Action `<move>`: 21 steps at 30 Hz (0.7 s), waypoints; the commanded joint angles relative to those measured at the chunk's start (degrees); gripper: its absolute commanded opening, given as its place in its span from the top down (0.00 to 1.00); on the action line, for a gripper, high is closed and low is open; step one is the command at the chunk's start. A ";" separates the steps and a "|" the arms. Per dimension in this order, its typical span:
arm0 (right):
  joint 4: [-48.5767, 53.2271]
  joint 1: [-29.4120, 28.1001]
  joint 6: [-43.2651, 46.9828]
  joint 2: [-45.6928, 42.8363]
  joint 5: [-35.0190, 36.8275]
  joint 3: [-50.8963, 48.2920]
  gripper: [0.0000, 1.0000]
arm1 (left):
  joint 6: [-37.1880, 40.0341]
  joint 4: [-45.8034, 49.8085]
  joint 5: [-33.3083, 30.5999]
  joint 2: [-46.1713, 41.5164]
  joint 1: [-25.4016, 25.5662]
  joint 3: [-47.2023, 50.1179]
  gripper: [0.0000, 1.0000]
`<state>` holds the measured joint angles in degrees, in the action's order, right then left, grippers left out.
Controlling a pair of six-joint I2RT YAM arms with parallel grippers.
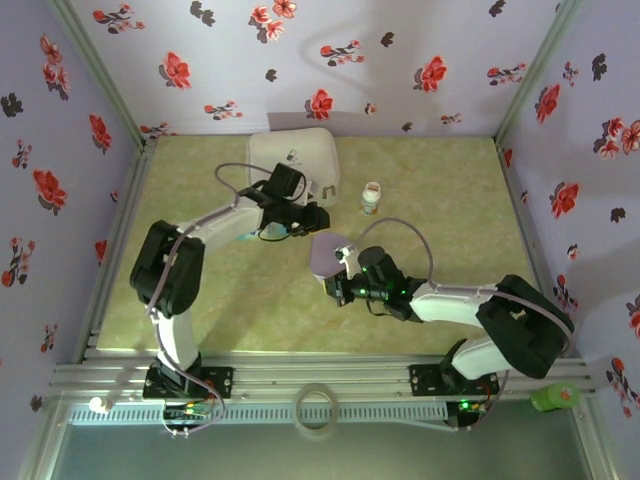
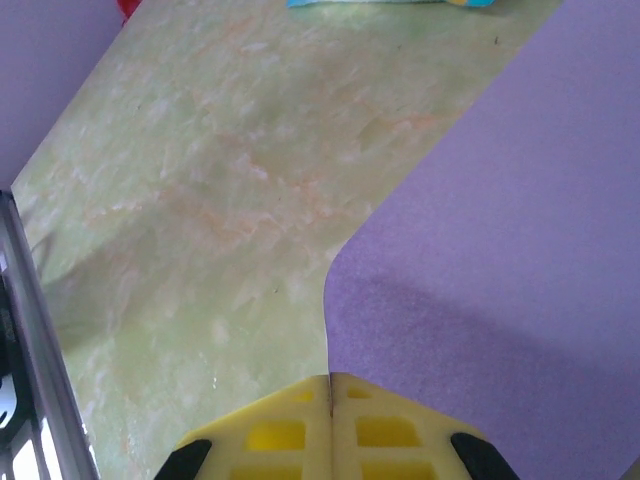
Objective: Fold a paper plane with a square sheet of paper (pick it up from the middle)
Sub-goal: Third fold the triangle at the center of the table.
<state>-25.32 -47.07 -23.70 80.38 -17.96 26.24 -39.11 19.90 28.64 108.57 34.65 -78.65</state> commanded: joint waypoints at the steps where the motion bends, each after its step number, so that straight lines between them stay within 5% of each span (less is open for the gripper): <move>1: -0.61 0.42 -0.73 0.47 -1.82 -0.75 1.00 | 4.94 6.34 1.59 3.78 1.20 -2.86 0.76; 21: 2.90 3.51 -0.95 4.91 -0.51 1.20 1.00 | 9.69 11.34 -3.80 13.59 3.12 -5.35 0.81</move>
<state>-24.69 -44.40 -24.67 84.47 -19.68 26.09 -31.00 28.99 26.17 121.03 37.52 -83.33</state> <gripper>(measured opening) 0.047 0.187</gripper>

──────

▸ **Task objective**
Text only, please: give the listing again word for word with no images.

▸ **Output of the task**
Action `<move>`: 21 steps at 30 Hz (0.7 s), waypoints; the commanded joint angles relative to those measured at the chunk's start (degrees); gripper: its absolute commanded opening, given as its place in its span from the top down (0.00 to 1.00); on the action line, for a gripper, high is closed and low is open; step one is the command at the chunk's start. A ";" separates the steps and a "|" the arms. Per dimension in this order, its typical span:
arm0 (right):
  joint 4: [-48.5767, 53.2271]
  joint 1: [-29.4120, 28.1001]
  joint 6: [-43.2651, 46.9828]
  joint 2: [-45.6928, 42.8363]
  joint 5: [-35.0190, 36.8275]
  joint 3: [-50.8963, 48.2920]
  gripper: [0.0000, 1.0000]
arm1 (left):
  joint 6: [-37.1880, 40.0341]
  joint 4: [-45.8034, 49.8085]
  joint 5: [-33.3083, 30.5999]
  joint 2: [-46.1713, 41.5164]
  joint 1: [-25.4016, 25.5662]
  joint 3: [-47.2023, 50.1179]
  gripper: [0.0000, 1.0000]
`<state>` holds the measured joint angles in degrees, in the action's order, right then left, grippers left out.
Controlling a pair of six-joint I2RT YAM arms with parallel grippers.
Objective: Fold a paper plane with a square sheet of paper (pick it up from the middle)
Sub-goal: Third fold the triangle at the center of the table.
<state>-25.32 -47.07 -23.70 80.38 -17.96 26.24 -39.11 19.90 28.64 108.57 34.65 -78.65</state> commanded: joint waypoints at the steps where the motion bends, each after its step number, so that straight lines between them stay within 5% of each span (less is open for the gripper): <move>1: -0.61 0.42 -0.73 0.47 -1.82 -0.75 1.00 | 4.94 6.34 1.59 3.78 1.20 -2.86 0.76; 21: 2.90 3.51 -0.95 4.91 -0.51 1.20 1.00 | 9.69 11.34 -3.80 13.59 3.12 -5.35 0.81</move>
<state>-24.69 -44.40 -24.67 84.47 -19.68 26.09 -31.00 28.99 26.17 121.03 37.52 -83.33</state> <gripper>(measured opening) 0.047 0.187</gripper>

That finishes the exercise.